Так же он поведал о себе, что родом из Камбоджи, и лет ему всего-то двадцать два. Саша в ответ рассказала, что ее родной дядя учил камбоджийских детей в восьмидесятые годы, сразу после гражданской войны. Монах так обрадовался, что потащил нас двоих к алтарю, усадил на колени на пол и стал читать мантры. Читал долго и заунывно, а после достал связку тонких бамбуковых палочек, окунул в чашу с водой и окропил наши головы. В конце несколько раз ударил ими по темечку и отпустил с миром. На прощание я дал ему немного денег, и мы ушли.

Саша ступала по гравийной дорожке будто неземная. Она была расслаблена, и на губах ее чуть играла улыбка. Я никогда не видел ее такой и поглядывал осторожно.

— Что же мы теперь, повенчаны? — спросила она погодя.

— Нет, — улыбнулся я, — это всего лишь обряд благословения. На удачу и здоровье. Не переживай.

— А я не переживаю.

— Твой дядя правда преподавал в Камбодже?

— Да.

— Он был учителем?

— Он был доцентом в университете, кандидат медицинских наук.

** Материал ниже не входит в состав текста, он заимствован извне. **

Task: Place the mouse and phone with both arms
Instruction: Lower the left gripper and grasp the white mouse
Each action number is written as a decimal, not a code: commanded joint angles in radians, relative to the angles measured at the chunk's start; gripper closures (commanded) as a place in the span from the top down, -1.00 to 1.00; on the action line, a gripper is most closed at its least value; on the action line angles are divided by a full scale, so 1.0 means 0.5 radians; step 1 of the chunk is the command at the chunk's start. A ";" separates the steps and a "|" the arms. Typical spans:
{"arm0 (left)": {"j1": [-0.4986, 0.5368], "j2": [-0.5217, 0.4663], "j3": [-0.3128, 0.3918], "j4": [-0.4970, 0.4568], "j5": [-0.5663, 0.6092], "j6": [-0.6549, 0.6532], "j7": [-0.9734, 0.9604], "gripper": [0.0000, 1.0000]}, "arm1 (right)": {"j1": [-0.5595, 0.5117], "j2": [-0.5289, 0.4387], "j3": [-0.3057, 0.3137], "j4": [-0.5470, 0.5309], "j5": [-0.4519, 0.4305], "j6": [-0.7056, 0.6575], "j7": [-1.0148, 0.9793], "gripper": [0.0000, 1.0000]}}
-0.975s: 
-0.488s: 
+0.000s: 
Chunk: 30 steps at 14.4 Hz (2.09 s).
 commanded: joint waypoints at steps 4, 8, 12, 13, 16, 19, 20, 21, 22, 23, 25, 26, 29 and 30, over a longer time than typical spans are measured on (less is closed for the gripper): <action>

— Вот как? — честно говоря, я был изумлен. — Это очень почетно. Семья наверняка гордилась им.

Саша повернулась с серьезным лицом, прежняя нега с ее лица бесследно исчезла.

— Не слишком, — ответила она. — Он был чудак, которого никто не понимал. А за ту поездку ругали еще долго. Оставил жену, ребенка и уперся в такую даль обучать чужих детей. Это, по-твоему, подвиг?

— Я не знаю, от чего он спасался.

Саша сплюнула со злостью и достала сигарету.

— Зато я знаю, — выпалила она. — От скуки.

— Это был твой отец?

Она снова посмотрела на меня ненавидящим взглядом, но ничего не ответила по существу вопроса.

Только резко сменила тему:

— Поехали домой. Потрахаемся, раз уж мы такие теперь благословлённые и очищенные, надо хоть немного замарать.

Всегда существует некая тоненькая грань между отсутствием интереса к проблемам другого человека и боязнью сделать больно тому, кто на самом деле тебе небезразличен.

Когда я молчал о своих проблемах, я действительно предпочитал, чтобы в них не копались, не хватались за острые края осколков, торчащих в сердце, с целью выдернуть их и осмотреть рану под микроскопом. Наверное, я предчувствовал, что в этом случае скорее умру от кровопотери, чем получу квалифицированную помощь. Оттого редко предоставлял под прицел беседы свои ранения — так безопаснее.

Ты, Марта, часто пользовалась тем же приемом, но после могла взорваться обвинениями, что всем наплевать на тебя — твоим коллегам, твоим подругам, твоей матери, мне, в конце концов. Что думали на сей счет все остальные, я не знаю. Но мне лично никогда не было все равно — это я могу сказать с уверенностью.

Мне не было все равно и до того, что чувствовала Саша в день, когда в наших ушах еще звучали буддистские мантры, а мы уже подъезжали к моему дому, чтобы пасть во грех прелюбодеяния. Однако я могу поспорить на что угодно: стань я тогда давить на нее и требовать ответов, мы бы поссорились окончательно, а мне не хотелось разбивать вдрызг нашу зыбкую островную идиллию, где за нерассказанным таилось множество черных дыр из прошлого, но в настоящем жили мы — пусть недоговоренные, зато неподдельные.